* _The problem_
All lines that hold the string "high" should be copied. Find them in the listing below.

* _Records shown_
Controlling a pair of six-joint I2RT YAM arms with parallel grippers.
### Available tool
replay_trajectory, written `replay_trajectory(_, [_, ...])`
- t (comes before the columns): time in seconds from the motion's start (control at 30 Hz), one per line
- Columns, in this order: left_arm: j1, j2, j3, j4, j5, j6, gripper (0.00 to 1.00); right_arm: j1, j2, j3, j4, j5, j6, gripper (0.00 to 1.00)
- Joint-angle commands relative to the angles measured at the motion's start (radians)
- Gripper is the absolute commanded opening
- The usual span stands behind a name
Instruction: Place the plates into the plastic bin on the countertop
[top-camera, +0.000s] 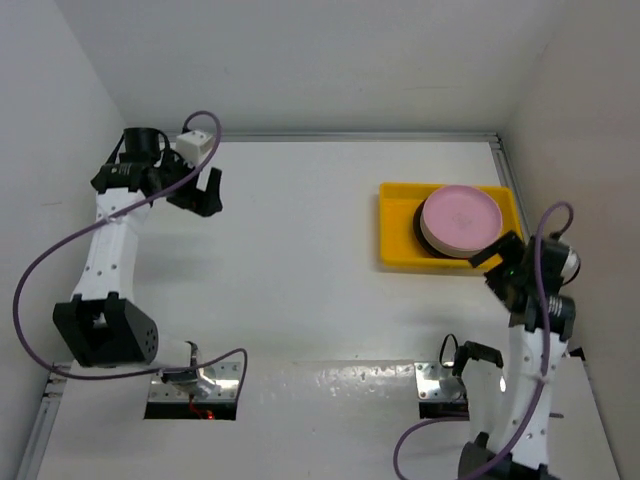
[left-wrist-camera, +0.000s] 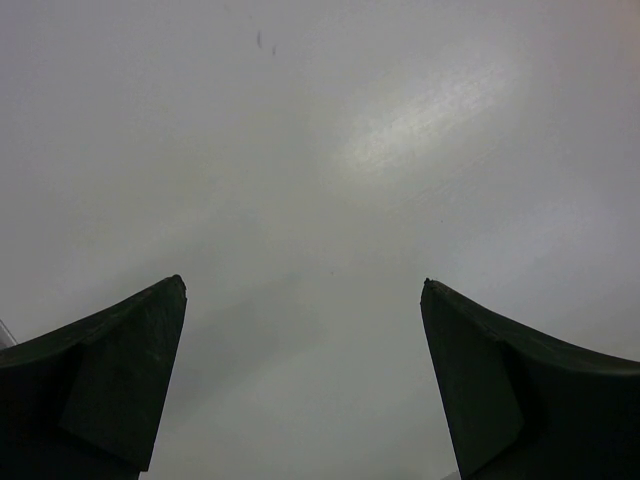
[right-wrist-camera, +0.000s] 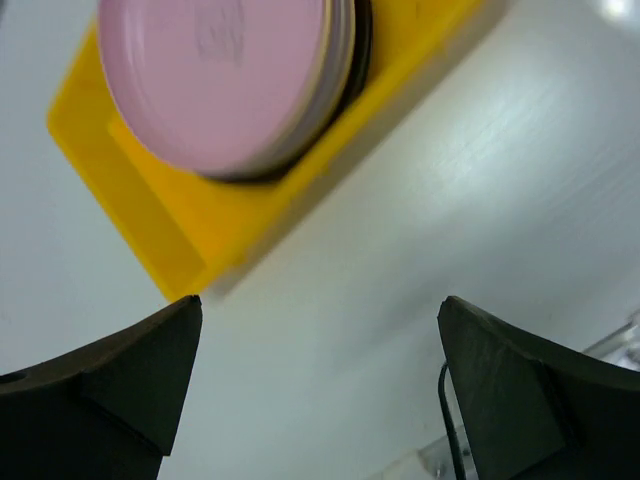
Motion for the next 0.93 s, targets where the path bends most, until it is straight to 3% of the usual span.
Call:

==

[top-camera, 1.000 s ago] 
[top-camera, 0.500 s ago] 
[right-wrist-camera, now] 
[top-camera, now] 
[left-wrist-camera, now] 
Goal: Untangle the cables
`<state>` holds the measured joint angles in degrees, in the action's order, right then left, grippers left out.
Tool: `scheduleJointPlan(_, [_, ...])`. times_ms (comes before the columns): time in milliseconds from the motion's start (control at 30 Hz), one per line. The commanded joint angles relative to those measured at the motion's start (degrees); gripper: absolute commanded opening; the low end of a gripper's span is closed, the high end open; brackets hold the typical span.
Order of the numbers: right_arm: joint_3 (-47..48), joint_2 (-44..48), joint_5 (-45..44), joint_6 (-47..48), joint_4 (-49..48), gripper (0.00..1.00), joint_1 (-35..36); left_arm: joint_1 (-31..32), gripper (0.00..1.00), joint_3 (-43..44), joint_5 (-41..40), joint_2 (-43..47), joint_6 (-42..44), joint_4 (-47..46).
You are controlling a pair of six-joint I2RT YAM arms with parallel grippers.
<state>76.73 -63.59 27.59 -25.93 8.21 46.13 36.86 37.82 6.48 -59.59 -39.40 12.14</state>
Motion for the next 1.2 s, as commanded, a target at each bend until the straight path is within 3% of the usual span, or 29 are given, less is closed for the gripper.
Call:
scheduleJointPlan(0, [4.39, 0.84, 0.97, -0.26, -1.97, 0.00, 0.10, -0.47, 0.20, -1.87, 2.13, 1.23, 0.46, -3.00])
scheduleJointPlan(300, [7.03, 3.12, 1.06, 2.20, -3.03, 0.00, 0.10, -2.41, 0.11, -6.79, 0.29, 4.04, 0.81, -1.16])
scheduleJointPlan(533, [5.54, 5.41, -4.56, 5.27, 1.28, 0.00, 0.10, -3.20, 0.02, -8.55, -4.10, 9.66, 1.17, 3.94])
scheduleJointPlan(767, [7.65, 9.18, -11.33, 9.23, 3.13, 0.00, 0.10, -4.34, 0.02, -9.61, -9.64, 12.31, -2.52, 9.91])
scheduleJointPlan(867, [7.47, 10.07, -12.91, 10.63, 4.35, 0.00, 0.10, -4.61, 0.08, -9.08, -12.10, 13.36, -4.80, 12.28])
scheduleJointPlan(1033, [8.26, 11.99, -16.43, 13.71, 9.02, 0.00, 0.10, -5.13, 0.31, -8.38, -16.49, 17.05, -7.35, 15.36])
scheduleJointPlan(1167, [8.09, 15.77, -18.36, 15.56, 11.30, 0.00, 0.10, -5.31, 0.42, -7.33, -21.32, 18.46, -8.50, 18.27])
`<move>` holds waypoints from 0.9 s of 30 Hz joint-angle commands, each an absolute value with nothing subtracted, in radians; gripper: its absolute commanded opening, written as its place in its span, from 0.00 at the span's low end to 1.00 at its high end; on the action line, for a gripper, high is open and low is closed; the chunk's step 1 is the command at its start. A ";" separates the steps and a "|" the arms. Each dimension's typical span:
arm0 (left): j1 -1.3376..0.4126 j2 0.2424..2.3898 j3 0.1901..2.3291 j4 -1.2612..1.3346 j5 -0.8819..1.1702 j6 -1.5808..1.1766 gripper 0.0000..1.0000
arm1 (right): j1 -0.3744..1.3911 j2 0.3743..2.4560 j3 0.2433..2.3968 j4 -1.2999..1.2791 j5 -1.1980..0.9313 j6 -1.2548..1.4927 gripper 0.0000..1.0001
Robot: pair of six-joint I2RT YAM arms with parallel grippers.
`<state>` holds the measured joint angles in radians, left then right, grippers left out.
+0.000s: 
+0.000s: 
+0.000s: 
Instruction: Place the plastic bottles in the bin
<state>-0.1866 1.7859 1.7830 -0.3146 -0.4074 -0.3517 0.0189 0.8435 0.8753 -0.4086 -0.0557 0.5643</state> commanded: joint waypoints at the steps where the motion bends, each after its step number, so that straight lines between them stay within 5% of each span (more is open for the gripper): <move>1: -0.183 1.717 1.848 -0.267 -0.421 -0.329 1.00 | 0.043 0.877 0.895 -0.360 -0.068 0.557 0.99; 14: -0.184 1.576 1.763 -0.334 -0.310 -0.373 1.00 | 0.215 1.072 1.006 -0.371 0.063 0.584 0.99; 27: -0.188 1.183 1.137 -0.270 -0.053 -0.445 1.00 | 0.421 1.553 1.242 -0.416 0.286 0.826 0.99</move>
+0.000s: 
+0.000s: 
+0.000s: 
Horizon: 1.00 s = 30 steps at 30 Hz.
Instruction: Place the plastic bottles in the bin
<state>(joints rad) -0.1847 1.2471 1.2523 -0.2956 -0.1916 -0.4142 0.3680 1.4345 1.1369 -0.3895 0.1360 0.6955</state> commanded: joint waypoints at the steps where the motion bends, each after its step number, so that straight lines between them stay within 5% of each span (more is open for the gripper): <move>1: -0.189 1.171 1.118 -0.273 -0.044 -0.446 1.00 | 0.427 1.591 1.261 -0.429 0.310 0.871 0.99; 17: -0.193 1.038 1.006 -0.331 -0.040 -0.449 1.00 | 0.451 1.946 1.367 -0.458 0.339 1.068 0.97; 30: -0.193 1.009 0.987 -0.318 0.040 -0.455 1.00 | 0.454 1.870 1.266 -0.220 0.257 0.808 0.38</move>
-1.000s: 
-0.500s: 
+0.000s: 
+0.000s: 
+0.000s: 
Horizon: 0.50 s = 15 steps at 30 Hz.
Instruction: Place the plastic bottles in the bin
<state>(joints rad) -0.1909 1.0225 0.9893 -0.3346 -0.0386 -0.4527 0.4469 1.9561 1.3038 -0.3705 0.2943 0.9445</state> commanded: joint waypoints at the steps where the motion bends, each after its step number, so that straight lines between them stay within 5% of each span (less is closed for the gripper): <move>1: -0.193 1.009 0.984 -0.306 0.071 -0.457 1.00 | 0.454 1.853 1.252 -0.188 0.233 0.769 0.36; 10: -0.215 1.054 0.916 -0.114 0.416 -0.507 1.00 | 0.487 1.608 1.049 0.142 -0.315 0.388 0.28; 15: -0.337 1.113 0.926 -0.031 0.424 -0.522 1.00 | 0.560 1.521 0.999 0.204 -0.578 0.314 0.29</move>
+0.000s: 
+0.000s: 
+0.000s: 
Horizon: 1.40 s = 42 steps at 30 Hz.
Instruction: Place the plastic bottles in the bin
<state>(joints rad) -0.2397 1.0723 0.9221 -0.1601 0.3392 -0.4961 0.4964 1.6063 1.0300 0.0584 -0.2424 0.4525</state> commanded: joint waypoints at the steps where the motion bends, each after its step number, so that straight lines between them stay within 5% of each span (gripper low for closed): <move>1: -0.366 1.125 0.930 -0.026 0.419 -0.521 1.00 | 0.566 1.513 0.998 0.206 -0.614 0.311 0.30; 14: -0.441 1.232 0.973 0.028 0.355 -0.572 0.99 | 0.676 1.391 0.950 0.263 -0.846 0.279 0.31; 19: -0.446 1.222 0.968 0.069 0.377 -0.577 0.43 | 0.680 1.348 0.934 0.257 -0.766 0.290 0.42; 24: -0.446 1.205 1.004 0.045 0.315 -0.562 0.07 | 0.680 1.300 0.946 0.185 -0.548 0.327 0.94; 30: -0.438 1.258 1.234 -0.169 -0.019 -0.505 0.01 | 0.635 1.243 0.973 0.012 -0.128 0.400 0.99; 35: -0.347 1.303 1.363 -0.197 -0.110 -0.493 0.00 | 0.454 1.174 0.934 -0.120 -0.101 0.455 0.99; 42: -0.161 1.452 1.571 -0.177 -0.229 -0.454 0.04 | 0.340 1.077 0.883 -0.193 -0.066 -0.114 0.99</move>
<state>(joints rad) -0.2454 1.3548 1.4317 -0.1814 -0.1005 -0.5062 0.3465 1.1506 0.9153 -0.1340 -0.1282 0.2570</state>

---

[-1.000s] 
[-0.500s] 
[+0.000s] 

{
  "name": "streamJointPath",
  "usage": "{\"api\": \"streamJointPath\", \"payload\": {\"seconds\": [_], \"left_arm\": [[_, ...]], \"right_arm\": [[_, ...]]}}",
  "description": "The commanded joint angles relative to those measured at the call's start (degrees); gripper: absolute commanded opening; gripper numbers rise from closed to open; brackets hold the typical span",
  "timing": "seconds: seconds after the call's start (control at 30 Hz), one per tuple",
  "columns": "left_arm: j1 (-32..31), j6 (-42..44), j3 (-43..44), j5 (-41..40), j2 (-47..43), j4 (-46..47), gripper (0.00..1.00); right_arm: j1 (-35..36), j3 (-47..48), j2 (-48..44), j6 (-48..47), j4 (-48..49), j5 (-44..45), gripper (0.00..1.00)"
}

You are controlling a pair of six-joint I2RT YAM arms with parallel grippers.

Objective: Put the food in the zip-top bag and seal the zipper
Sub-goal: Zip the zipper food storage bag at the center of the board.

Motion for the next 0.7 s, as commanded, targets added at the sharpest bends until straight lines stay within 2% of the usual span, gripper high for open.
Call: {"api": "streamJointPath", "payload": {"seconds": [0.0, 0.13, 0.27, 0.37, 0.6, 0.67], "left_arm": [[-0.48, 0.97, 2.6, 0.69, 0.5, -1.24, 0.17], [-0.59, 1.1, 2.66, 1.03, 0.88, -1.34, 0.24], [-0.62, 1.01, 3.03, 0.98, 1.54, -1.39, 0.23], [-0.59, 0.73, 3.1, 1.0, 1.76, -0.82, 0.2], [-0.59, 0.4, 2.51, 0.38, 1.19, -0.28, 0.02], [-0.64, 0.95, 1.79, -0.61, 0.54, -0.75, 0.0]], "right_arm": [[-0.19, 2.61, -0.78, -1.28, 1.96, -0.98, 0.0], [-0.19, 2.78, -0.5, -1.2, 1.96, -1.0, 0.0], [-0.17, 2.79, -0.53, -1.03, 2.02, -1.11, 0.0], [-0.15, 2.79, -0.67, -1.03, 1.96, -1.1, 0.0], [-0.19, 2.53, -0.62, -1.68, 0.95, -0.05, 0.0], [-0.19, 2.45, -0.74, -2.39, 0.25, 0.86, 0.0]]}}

* _Expected answer_
Tool: `scheduleJointPlan(_, [_, ...])`. times_ms (comes before the columns): time in milliseconds from the motion's start (control at 30 Hz), one per line. The commanded joint angles relative to those measured at the motion's start (degrees); gripper: absolute commanded opening; the low end of a gripper's span is closed, the high end open; brackets hold the typical span.
`<move>` holds waypoints from 0.9 s of 30 Hz joint-angle commands, each an absolute value with nothing subtracted, in radians; gripper: its absolute commanded opening, written as its place in its span, from 0.00 at the span's low end to 1.00 at its high end; on the action line, for a gripper, high is open and low is closed; the chunk's step 1 is the command at its start. A ";" separates the steps and a "|" the arms. Each dimension's typical span:
Motion for the next 0.7 s, as commanded, targets added at the sharpest bends until straight lines stay within 2% of the usual span, gripper high for open.

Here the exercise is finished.